Brad Mehldau - synths, Fender Rhodes, piano, spoken voice, “ahh” vocals 
Mark Guiliana - drums, electronics

 

Nonesuch Records releases the debut album from the electric duo of Brad Mehldau and Mark Guiliana, Mehliana: Taming the Dragon, on February 25, 2014. The two have been performing for several years, including a brief US tour this fall, with Mehldau playing Fender Rhodes and synthesizers and Guiliana on drums and effects, as they are on the record. Mehliana comprises 12 original tunes—six written by the duo and six written by Mehldau—and was engineered and mixed by Greg Koller (Jon Brion, Kanye West). The vinyl edition of the album, due March 18, includes two 140-gram LPs pressed at Pallas MFG in Diepholz, Germany, and a CD of the album.

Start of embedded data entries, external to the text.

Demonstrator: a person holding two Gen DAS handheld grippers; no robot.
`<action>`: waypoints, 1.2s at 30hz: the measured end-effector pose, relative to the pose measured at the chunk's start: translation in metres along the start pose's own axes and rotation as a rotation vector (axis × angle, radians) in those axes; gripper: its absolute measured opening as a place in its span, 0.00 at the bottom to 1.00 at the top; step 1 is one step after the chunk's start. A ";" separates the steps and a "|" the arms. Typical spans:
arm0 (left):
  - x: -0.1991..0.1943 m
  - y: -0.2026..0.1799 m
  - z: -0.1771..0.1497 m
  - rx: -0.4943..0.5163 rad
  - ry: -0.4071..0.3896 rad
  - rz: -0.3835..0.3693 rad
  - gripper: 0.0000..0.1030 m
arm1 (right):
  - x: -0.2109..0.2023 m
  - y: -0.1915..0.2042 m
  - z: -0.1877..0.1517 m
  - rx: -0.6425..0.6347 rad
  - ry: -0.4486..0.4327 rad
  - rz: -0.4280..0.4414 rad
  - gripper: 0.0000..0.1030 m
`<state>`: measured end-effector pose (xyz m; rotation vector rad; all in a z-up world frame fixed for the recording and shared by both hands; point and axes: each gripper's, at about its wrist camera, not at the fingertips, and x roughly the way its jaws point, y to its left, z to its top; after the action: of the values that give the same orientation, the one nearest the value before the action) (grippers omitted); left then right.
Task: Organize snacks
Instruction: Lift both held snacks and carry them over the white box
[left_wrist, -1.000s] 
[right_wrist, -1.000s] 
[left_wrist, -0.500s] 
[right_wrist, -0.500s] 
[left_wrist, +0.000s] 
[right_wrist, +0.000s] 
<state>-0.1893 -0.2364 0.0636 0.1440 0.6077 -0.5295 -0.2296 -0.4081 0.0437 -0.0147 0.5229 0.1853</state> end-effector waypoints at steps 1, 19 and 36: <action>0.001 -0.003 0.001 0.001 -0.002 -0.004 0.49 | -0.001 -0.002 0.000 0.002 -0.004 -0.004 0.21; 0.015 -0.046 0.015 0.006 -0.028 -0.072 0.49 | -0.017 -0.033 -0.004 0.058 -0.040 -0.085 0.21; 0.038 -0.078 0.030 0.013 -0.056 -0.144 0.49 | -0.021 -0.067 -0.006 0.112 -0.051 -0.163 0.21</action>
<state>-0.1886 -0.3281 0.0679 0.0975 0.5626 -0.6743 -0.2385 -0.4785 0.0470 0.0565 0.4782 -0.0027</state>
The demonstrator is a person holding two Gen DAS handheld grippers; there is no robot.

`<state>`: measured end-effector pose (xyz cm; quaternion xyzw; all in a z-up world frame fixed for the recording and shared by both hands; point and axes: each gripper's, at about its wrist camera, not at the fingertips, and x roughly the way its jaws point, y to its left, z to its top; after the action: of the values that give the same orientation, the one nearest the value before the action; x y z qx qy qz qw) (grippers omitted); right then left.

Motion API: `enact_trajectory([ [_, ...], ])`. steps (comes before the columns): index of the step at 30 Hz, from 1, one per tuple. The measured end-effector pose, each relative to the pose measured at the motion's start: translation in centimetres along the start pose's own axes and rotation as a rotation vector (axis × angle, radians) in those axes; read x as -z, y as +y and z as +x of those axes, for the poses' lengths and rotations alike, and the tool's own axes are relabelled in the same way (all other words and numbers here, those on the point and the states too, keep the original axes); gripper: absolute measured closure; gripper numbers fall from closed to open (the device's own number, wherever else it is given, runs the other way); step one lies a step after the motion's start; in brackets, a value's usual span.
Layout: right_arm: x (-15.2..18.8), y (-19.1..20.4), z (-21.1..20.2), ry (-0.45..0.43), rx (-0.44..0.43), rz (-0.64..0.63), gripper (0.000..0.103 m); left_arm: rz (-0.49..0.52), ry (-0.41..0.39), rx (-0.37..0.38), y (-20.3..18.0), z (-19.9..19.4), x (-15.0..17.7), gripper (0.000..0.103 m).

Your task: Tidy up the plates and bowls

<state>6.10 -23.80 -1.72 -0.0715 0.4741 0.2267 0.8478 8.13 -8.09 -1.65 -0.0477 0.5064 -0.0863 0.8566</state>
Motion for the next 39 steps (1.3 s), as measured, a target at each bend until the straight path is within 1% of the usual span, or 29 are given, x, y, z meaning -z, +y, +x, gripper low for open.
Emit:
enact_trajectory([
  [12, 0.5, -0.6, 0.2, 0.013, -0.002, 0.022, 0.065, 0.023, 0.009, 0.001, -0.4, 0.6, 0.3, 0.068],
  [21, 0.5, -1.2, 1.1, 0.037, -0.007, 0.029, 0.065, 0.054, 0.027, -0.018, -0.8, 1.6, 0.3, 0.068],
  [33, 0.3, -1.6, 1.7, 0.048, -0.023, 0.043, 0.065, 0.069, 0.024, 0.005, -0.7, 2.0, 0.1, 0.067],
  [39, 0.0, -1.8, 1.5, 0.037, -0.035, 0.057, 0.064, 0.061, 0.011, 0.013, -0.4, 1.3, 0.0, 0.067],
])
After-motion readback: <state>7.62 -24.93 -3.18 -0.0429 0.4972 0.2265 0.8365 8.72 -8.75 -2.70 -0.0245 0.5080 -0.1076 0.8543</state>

Brad Mehldau played in a number of different ensembles, including label mate Joshua Redman’s quartet, before becoming a bandleader himself in the 1990s. The Brad Mehldau Trio, which tours the world extensively, made eight acclaimed recordings for Warner Bros., including the five widely praised Art of the Trio albums with former drummer Jorge Rossy (released as a boxed set by Nonesuch in 2011). The pianist’s nine years with Nonesuch have been equally productive, beginning with the solo disc Live in Tokyo and including six trio records Day is Done, House on Hill, Live, Ode, and Where Do You Start, as well as a collaboration with soprano Renée Fleming, Love Sublime; a chamber ensemble album, Highway Rider; two collaborations with label mate Pat Metheny, Metheny Mehldau and Quartet, the latter of which also includes Trio members Jeff Ballard and Larry Grenadier; a CD/DVD set of live solo performances, Live in Marciac; and collaborations with genre-crossing musicians on Modern Music, with composer/pianist Kevin Hays and composer/arranger Patrick Zimmerli. Additionally, he produced saxophonist Joshua Redman’s 2013 release Walking Shadows.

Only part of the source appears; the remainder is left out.